Masques de Côte d’Ivoire, du Nigeria ou du Gabon, faits de bois polychrome, de perles de verre, de clochettes en laiton, de rehauts d’argile blanche…
C’est à ces énumérations descriptives que, malheureusement, se limitent la plupart des musées de ce monde quand il s’agit de présenter l’art africain. En vue de dépasser ce constat, Alphonse Tierou décide d’organiser l’exposition “Masques d’Afrique” en 1986.
Elle a lieu dans la chapelle des Jésuites de Nîmes (Gard, France) et présente plus d’une trentaine de pièces rares, issues, pour la plupart, de collections privées.

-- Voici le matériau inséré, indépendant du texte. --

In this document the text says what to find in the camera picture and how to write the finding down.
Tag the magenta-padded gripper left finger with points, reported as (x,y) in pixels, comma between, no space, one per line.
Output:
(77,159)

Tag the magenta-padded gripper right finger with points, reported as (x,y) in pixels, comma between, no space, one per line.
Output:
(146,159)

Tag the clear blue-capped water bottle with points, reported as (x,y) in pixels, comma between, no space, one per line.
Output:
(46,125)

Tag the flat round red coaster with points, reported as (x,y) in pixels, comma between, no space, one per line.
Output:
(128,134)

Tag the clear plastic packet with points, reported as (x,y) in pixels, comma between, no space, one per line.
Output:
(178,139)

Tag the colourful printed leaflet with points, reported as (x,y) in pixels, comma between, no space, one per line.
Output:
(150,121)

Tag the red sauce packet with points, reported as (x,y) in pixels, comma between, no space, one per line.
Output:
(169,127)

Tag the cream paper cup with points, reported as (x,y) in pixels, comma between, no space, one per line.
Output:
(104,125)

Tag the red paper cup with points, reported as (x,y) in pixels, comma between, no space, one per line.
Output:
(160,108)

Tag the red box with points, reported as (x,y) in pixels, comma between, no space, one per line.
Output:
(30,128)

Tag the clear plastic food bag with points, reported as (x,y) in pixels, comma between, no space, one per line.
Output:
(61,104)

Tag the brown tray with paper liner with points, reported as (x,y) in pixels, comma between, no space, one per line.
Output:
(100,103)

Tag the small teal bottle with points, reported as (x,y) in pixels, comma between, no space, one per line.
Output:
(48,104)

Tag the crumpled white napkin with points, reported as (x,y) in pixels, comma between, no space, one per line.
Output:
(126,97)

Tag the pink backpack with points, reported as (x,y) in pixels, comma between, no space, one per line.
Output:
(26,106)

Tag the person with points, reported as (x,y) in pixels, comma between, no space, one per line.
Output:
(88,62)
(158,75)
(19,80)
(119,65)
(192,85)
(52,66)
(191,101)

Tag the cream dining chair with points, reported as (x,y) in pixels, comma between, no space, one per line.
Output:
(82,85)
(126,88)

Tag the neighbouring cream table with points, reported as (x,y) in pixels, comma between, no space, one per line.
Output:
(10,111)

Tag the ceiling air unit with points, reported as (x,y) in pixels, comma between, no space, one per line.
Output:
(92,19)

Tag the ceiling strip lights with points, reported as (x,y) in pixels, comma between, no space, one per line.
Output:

“Masques d’Afrique” dévoile le sens et l’essence des Masques… car, d'après la culture africaine, ces pièces sculptées (visages de Masques) n'ont plus de sens si elles perdent leurs attributs (jupe de raphia, chapeau, bâton sculpté, etc.) et, surtout, la femme ou l’homme
qui les porte.
L’Homme meurt, mais le Masque est éternel. Partant de cette vérité, “Masques d’Afrique” révèle la vocation spirituelle
des Masques, qui s'ajoute à leur dimension esthétique. Certaines pièces exposées ont d’ailleurs inspiré les plus grands peintres cubistes, tel Picasso.
Présidée par Léopold Sédar Senghor, académicien et ancien président du Sénégal, l’exposition a notamment bénéficié du soutien actif de la Ville de Nîmes et de la revue Arts d’Afrique noire.